According to the National Association of Realtors, 28% of seller’s agents indicated they staged their properties before listing. While you can perform some staging yourself, it may be more cost-effective to hire a professional. Stagers do whatever it takes to highlight a home’s outstanding characteristics while minimizing its flaws. They declutter and depersonalize the house by rearranging furniture and accessories. They might even repurpose space in a way you hadn’t considered.
A professional stager’s fee is determined by the size of the home, the scope of the work, the length of time the house has been on the market, and other criteria. Budget at least a few hundred dollars. “Staging is normally advantageous when the property is empty,” says the realtor, “but it may be very expensive depending on the furnishings and the price of the house.”
5- Mortgage payoff
Your mortgage will be paid off with the proceeds of your house sale, but the payoff amount on your mortgage statement is likely to be less than what you actually owe.
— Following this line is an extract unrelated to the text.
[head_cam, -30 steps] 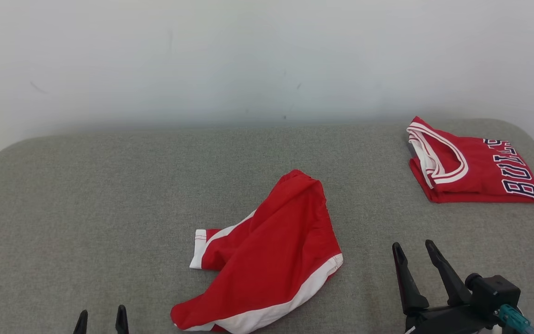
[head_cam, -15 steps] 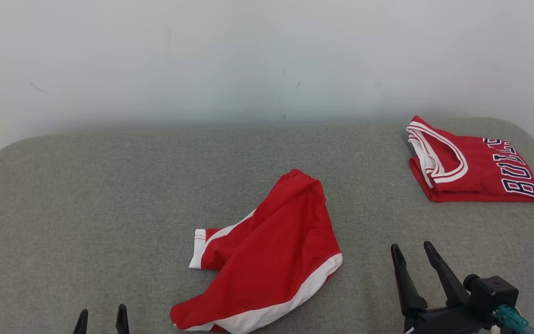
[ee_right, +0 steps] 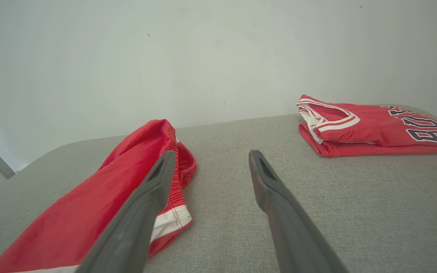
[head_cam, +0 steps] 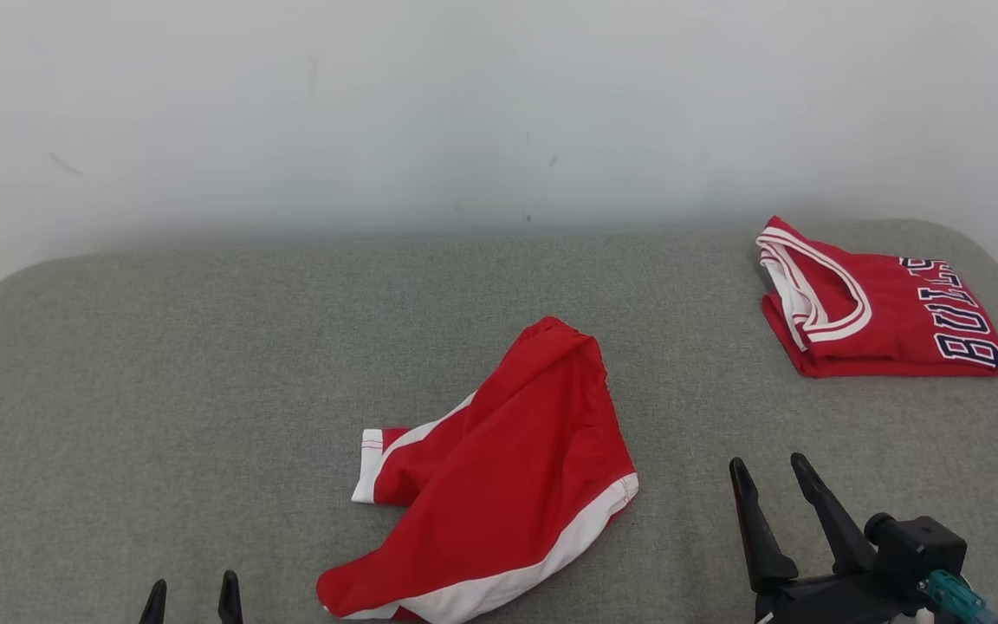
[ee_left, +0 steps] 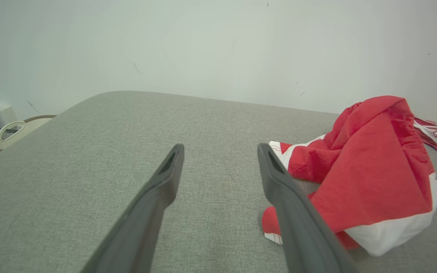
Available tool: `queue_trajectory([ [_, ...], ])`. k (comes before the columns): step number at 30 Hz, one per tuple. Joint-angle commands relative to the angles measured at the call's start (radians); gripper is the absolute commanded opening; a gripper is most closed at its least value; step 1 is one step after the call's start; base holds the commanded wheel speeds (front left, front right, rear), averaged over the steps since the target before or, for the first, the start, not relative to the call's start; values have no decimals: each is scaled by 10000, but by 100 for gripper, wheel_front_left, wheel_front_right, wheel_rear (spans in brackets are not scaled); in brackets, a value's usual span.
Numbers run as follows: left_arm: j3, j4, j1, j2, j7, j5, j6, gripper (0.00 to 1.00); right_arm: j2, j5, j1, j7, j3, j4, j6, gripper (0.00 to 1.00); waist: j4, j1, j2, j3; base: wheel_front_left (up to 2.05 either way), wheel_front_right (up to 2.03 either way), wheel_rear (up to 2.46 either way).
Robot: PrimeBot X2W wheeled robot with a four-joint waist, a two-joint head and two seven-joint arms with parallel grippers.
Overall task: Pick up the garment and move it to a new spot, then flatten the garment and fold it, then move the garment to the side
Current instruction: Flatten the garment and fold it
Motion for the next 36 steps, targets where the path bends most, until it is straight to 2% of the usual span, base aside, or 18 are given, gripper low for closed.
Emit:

You’ll almost certainly have to add prorated interest to the overall debt. Additionally, if your mortgage has a prepayment penalty, you may be required to pay a fee. Check your loan documentation or call your current lender to see if this condition is included in your loan.
6- Closing costs and additional fees
Many closing fees are borne by the buyer in a real estate transaction, but there are other closing charges paid by the seller.If you’re trying to sell your house in a buyer’s market, don’t be surprised if you’re requested to cover part of the buyer’s expenditures as well (one which has a lot of homes for sale).
Homeowners association fees, property taxes, attorney fees, transfer taxes, and title insurance are examples of these charges. You may be charged an escrow cost, a brokerage fee, and a courier fee as well. Many of these charges are negotiable, and it’s doubtful that a seller will be responsible for them entirely. Even so, being prepared is beneficial.
7- Capital gains tax
Remember to include in taxes. A capital gain occurs when you sell a home for more than you paid for it, and it may be required to be declared on your federal tax return.
The good news is that many homeowners can deduct up to $250,000 in profit ($500,000 for married couples filing jointly) from their primary residence from their taxes if they haven’t used the tax break on another house sale in the previous two years. If it was your primary residence for at least two of the previous five years, you are eligible for tax relief.
8- Property tax
Property taxes, which vary depending on whether they are escrowed into their mortgage, should also be considered by sellers. Taxes on real estate are frequently paid in advance. The seller shall pay the prorated share of property taxes up to the closing date, and the funds should be deposited in escrow.
If you’re selling your house and have already paid your taxes for the year, you might be eligible for a refund at closing. The buyer shall reimburse the seller for any taxes that have already been paid but are due after the closing date.